[Date Prev][Date Next][Thread Prev][Thread Next][Date index][Thread index]

Re: AW: st: maximum number of outcomes in mlogit

From   Steven Samuels <>
Subject   Re: AW: st: maximum number of outcomes in mlogit
Date   Wed, 21 May 2008 09:50:08 -0400


I am not sure that this is a task for -mlogit- or -mprobit- . You have reduced the data to n=360 observations, each a vector of means. You grouped the 360 occupations, "by hand" into 54 groups and did a discriminant analysis, which confirms that the groups are separated. I agree that this is tautological.

So, I am not sure how to address your question (1) with this reduced set of data. You can approach question (2), perhaps, with a cluster analysis.

To answer(1), you might have held out a sample of the original individuals from each occupation; created occupational groups as best you could; then tested how accurately you would classify the individuals in the hold-out sample into the groups.
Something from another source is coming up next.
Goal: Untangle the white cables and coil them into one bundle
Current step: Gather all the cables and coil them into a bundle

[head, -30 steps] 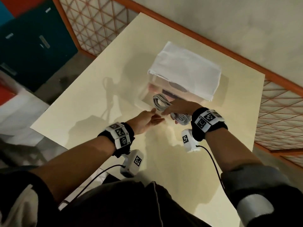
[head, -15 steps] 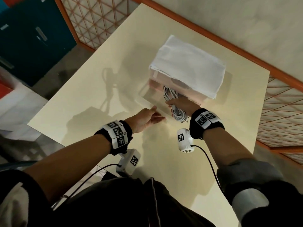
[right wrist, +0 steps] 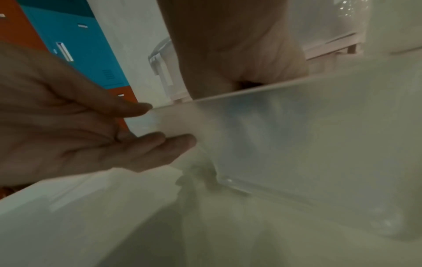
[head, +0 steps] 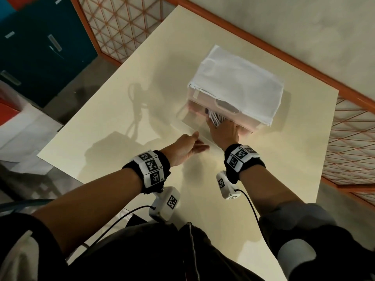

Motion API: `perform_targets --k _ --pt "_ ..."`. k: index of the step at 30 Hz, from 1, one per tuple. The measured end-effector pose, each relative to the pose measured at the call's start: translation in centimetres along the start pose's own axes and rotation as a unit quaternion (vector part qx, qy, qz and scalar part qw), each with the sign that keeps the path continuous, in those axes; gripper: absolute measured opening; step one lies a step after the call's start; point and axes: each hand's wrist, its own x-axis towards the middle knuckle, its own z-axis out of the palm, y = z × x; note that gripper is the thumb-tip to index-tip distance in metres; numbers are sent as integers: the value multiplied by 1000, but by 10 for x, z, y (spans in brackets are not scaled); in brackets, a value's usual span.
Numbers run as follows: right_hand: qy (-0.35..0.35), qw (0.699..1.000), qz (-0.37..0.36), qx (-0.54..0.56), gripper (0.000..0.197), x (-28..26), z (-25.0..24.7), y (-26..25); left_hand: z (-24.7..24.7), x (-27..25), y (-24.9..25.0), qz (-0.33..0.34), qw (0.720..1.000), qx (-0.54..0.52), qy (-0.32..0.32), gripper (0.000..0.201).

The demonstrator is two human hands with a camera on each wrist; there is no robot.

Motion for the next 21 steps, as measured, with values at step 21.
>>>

On May 21, 2008, at 4:08 AM, Tiemann, Michael wrote:

Hello again,

you are all too right, this is a lot of alternatives. Maybe I can clarify why this is so.
The alternatives are a set of groups of occupations, which are coded according to a german classification of occupations. So I definitely do not have a factorial structure. The information on the occupations has been aggregated from individual data (a microcensus file with more than 200.000 cases). What I now have is a matrix with information on independent variables (as means over those respondents included in each occupation) and the occupations themselves, which amount to around 360. Technically, there are now 360 cases (occupations) and 80 independent variables.
With these data the abovementioned groups of occupations were formed, though "by hand", following the idea that the independent variables can be used to correctly classify the occupations. What I want to do now is to find out whether this assumption really holds. I have already done a discriminant analyses, but that mainly tells me how well we have applied our theoretically derived aggregational rules. Of course, it also tells me that the independent variables can be used to discriminate the occupations in the way we did. But this must be the case -- it is somewhat tautologic.
With the mnlm I want to do two things: 1) find out whether the independent variables can be used to discriminate the occupations and 2) find out (which the -mlogtest, combine- would do nicely) whether there are gruops that might have been combined. Does this make anything clearer?

Meanwhile, I will have a look at -glm-, -ipf- and -mprobit-.

Thanks for your answers so far,


Michael Tiemann

Bundesinstitut für Berufsbildung (BIBB)
Arbeitsbereich 2.2 "Qualifikation, berufliche Integration und Erwerbstätigkeit"
Robert-Schuman-Platz 3
53175 Bonn

Telefon: 0228 / 107-1235
-----Ursprüngliche Nachricht-----
Von: [mailto:owner-] Im Auftrag von Richard Williams
Gesendet: Mittwoch, 21. Mai 2008 06:08
Betreff: RE: st: maximum number of outcomes in mlogit

At 08:15 PM 5/20/2008, jverkuilen wrote:

I want to estimate a multinomial logistic model with mlogit. But
my dependent variable holds 54 categories. Now, when I try to run
mlogit I am informed there are too many categories.>

Holy cow, that's a lot of alternatives. I am with Maarten on this,
unless you have a truly huge (and amazingly well-conditioned) dataset
you are going to be getting a lot of perfect prediction.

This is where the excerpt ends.